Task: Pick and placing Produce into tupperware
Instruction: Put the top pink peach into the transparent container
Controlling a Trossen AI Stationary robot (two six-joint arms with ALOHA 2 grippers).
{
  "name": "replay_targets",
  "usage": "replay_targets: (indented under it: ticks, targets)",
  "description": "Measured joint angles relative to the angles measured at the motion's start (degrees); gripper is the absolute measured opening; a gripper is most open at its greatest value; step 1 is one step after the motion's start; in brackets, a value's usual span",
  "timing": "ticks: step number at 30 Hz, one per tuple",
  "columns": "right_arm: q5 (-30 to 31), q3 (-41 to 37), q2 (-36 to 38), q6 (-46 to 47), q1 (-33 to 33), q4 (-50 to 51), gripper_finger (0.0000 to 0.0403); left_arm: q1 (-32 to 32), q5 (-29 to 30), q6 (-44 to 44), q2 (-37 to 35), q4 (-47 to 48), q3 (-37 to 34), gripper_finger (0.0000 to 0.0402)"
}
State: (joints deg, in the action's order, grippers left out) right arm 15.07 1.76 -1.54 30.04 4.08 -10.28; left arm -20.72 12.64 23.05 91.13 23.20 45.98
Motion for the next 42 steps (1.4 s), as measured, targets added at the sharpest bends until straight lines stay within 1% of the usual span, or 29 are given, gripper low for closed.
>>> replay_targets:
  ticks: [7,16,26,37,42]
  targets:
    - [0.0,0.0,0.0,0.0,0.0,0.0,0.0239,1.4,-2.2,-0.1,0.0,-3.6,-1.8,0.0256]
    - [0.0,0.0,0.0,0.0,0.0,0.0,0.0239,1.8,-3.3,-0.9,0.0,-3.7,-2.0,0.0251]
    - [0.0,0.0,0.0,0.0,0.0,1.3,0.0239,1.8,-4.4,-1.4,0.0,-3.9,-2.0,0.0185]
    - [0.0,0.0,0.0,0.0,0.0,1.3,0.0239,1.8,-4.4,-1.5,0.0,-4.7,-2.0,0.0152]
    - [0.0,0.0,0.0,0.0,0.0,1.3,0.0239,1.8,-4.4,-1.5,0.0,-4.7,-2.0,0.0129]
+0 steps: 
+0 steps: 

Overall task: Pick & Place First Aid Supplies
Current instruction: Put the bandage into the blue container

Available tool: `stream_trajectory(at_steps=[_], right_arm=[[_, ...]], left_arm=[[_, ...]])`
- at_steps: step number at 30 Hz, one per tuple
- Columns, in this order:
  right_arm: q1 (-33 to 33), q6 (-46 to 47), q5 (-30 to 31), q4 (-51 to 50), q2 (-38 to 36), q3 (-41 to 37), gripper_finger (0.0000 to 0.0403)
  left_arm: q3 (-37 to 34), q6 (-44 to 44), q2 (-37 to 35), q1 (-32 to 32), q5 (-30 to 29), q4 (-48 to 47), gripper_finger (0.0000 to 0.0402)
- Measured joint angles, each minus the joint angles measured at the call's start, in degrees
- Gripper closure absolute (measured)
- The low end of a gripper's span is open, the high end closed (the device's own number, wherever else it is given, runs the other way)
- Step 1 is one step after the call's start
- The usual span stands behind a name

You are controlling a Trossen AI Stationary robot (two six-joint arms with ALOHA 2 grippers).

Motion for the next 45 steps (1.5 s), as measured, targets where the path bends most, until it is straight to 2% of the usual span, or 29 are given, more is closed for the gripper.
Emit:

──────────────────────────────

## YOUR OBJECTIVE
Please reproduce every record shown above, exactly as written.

## EXERCISE RESULT
Task: Pick and placing Produce into tupperware
Instruction: Put the top pink peach into the transparent container
Controlling a Trossen AI Stationary robot (two six-joint arms with ALOHA 2 grippers).
{
  "name": "replay_targets",
  "usage": "replay_targets: (indented under it: ticks, targets)",
  "description": "Measured joint angles relative to the angles measured at the motion's start (degrees); gripper is the absolute measured opening; a gripper is most open at its greatest value; step 1 is one step after the motion's start; in brackets, a value's usual span",
  "timing": "ticks: step number at 30 Hz, one per tuple",
  "columns": "right_arm: q5 (-30 to 31), q3 (-41 to 37), q2 (-36 to 38), q6 (-46 to 47), q1 (-33 to 33), q4 (-50 to 51), gripper_finger (0.0000 to 0.0403); left_arm: q1 (-32 to 32), q5 (-29 to 30), q6 (-44 to 44), q2 (-37 to 35), q4 (-47 to 48), q3 (-37 to 34), gripper_finger (0.0000 to 0.0402)"
}
State: (joints deg, in the action's order, grippers left out) right arm 15.07 1.76 -1.54 30.04 4.08 -10.28; left arm -20.72 12.64 23.05 91.13 23.20 45.98
Motion for the next 42 steps (1.4 s), as measured, targets added at the sharpest bends until straight lines stay within 1% of the usual span, or 29 are given, gripper low for closed.
>>> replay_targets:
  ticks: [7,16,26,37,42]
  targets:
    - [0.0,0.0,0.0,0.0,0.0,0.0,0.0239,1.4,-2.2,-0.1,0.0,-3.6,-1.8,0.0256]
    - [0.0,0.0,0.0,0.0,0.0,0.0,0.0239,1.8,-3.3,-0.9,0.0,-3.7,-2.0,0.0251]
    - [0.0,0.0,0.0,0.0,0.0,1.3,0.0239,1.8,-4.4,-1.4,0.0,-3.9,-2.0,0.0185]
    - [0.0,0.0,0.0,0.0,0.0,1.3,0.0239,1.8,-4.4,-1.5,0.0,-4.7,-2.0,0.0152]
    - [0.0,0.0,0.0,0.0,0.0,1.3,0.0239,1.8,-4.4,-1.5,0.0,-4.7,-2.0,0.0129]
+0 steps: 
+0 steps: 

Overall task: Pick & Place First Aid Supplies
Current instruction: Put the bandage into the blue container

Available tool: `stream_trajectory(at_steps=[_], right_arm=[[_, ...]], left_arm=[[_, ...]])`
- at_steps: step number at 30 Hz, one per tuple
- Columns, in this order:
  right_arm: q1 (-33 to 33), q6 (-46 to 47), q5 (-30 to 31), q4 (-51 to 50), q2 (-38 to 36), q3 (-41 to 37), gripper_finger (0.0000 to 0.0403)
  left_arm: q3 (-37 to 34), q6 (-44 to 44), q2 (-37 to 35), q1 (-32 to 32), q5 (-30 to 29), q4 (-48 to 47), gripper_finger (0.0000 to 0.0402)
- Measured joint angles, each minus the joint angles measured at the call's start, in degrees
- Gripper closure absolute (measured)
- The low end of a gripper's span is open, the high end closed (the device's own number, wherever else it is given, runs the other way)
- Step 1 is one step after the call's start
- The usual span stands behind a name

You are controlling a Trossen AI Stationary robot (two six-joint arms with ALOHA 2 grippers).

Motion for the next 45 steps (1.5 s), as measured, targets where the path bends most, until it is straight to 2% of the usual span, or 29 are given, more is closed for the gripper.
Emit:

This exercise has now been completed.